## TASK REQUIREMENTS
Wherever the word "pink" shows up in the data, report the line it sits in.

## EXERCISE DATA
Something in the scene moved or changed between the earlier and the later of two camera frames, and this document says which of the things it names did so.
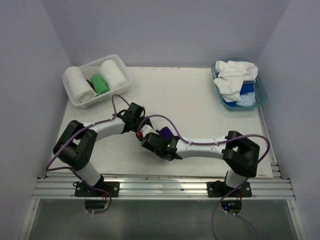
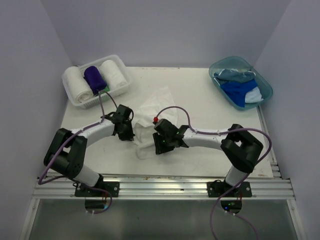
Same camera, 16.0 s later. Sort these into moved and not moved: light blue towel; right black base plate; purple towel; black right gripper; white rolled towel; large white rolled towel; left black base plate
Moved: purple towel; light blue towel; black right gripper
Not moved: large white rolled towel; left black base plate; right black base plate; white rolled towel
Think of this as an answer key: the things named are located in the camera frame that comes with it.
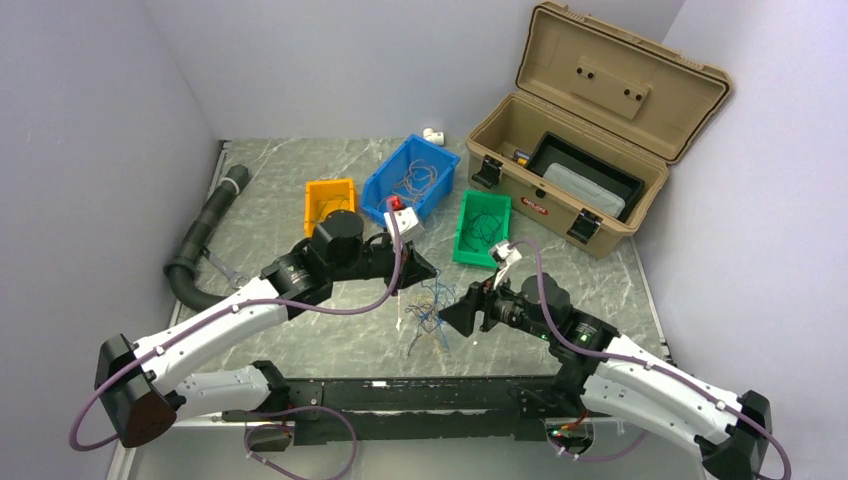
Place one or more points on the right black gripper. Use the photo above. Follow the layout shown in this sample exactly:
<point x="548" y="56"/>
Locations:
<point x="461" y="315"/>

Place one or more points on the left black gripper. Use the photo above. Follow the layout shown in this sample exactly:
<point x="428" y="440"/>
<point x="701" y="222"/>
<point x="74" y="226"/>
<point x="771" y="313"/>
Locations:
<point x="412" y="263"/>

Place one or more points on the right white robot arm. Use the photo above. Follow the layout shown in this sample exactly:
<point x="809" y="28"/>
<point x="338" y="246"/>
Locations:
<point x="603" y="371"/>

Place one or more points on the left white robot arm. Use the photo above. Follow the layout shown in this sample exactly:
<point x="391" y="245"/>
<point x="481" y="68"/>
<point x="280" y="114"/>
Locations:
<point x="146" y="386"/>

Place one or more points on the green plastic bin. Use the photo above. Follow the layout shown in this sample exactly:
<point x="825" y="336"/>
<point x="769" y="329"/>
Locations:
<point x="483" y="221"/>

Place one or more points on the blue plastic bin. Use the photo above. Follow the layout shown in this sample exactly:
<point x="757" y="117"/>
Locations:
<point x="419" y="172"/>

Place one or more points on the orange plastic bin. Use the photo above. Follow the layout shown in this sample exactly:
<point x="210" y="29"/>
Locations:
<point x="322" y="197"/>

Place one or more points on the white plastic fitting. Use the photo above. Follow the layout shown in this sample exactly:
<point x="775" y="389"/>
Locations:
<point x="434" y="136"/>

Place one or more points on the yellow blue battery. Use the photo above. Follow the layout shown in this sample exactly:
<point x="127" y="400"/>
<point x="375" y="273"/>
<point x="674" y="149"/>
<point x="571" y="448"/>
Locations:
<point x="521" y="157"/>

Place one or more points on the grey plastic case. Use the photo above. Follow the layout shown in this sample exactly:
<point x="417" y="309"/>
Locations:
<point x="586" y="190"/>

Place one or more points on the silver wrench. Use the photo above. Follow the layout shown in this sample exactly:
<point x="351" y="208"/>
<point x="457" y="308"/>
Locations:
<point x="235" y="278"/>

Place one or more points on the black toolbox tray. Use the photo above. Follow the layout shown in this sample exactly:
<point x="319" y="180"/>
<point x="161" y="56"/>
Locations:
<point x="553" y="149"/>

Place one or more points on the tan plastic toolbox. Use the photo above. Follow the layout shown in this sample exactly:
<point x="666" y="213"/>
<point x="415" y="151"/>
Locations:
<point x="626" y="99"/>

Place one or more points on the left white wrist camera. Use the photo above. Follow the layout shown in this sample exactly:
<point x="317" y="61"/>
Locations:
<point x="402" y="222"/>

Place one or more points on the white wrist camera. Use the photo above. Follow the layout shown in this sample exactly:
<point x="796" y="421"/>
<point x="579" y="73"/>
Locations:
<point x="506" y="256"/>
<point x="402" y="222"/>

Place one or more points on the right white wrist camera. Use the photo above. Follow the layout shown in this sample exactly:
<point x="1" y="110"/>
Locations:
<point x="506" y="256"/>

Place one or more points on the aluminium frame rail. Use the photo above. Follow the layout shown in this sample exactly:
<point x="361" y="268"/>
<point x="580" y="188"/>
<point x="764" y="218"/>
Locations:
<point x="147" y="385"/>

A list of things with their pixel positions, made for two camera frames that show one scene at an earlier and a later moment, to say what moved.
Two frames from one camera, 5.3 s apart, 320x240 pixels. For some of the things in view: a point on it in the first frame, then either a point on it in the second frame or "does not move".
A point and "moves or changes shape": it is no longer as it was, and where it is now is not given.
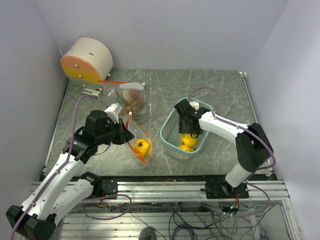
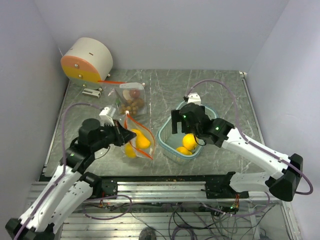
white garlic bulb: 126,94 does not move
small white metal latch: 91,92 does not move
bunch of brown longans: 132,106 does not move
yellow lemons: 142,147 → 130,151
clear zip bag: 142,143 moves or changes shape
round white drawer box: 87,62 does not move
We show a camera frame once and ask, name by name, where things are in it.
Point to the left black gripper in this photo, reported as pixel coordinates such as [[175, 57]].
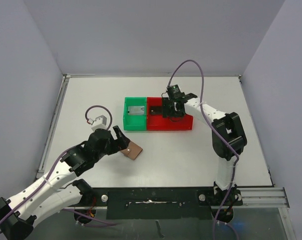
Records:
[[118, 139]]

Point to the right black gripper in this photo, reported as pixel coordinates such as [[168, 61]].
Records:
[[167, 107]]

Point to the brown leather card holder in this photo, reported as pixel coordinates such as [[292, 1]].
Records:
[[132, 151]]

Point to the green plastic bin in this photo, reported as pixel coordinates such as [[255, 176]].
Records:
[[134, 122]]

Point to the red plastic double bin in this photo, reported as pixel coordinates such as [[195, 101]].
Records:
[[159, 123]]

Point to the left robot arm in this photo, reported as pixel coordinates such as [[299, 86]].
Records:
[[21, 212]]

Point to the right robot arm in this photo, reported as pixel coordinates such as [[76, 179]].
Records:
[[228, 137]]

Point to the black credit card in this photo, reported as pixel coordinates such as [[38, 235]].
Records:
[[156, 110]]

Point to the silver credit card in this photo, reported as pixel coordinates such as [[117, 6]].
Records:
[[136, 110]]

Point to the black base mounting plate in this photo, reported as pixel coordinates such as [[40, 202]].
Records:
[[160, 203]]

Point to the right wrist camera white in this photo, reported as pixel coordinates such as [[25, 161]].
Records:
[[174, 92]]

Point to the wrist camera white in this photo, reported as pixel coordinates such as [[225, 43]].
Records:
[[99, 122], [174, 92]]

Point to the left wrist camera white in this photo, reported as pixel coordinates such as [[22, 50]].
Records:
[[99, 122]]

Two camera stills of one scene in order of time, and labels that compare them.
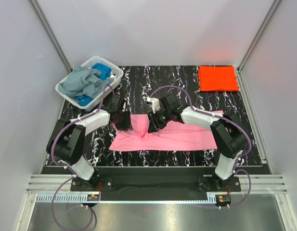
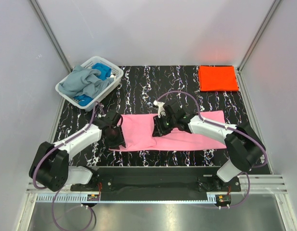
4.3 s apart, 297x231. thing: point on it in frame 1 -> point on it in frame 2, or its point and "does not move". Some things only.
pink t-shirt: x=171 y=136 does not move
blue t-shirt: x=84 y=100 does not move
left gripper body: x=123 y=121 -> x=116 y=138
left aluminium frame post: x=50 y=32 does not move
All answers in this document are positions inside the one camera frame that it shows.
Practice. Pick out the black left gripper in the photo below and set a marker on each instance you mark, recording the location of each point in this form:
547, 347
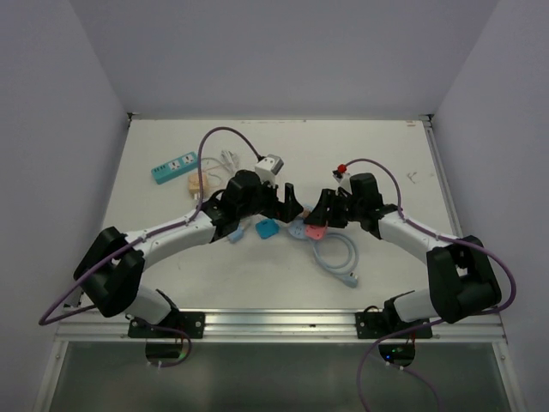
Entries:
285, 210

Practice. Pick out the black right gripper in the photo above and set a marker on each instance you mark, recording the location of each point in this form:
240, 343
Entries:
320, 215

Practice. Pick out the blue cube socket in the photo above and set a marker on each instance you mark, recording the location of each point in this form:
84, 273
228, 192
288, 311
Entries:
267, 228

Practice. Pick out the light blue charger plug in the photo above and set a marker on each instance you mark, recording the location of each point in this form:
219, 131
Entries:
236, 236

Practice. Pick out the teal power strip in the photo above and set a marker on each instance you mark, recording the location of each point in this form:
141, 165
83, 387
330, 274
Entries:
174, 168

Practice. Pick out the red pink cube adapter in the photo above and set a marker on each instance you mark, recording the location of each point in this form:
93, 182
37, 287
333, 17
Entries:
315, 232

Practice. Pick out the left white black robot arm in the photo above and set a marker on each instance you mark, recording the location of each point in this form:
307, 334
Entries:
110, 273

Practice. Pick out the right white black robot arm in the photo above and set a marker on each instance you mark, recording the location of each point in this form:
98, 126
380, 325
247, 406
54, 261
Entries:
461, 281

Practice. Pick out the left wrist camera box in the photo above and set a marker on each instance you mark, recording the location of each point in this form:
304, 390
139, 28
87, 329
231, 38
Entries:
268, 168

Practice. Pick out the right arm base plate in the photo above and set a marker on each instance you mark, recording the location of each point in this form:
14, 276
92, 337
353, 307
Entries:
374, 325

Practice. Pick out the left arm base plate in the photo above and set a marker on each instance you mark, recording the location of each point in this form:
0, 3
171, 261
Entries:
167, 324

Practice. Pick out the aluminium front rail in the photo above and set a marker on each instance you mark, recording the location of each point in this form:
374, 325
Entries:
225, 325

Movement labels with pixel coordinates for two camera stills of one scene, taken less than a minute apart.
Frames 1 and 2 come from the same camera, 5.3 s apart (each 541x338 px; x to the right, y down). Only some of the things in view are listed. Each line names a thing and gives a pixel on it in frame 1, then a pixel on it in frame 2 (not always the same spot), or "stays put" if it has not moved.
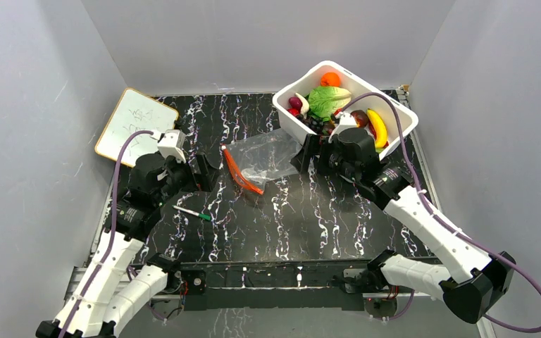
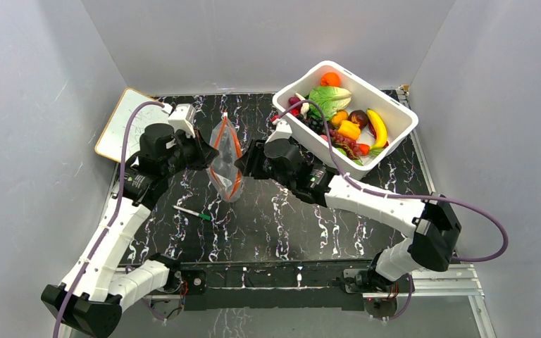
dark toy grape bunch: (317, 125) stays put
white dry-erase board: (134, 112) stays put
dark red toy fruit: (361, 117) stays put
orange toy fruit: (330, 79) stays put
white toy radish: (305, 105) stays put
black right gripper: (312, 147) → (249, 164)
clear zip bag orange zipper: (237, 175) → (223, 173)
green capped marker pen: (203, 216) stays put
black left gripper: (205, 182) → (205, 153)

## TASK OUTPUT
pink t-shirt: x=171 y=136 does not move
Practice. Pick out the red pink cube adapter in the photo above and set a marker on each instance you mark, recording the location of each point in this form:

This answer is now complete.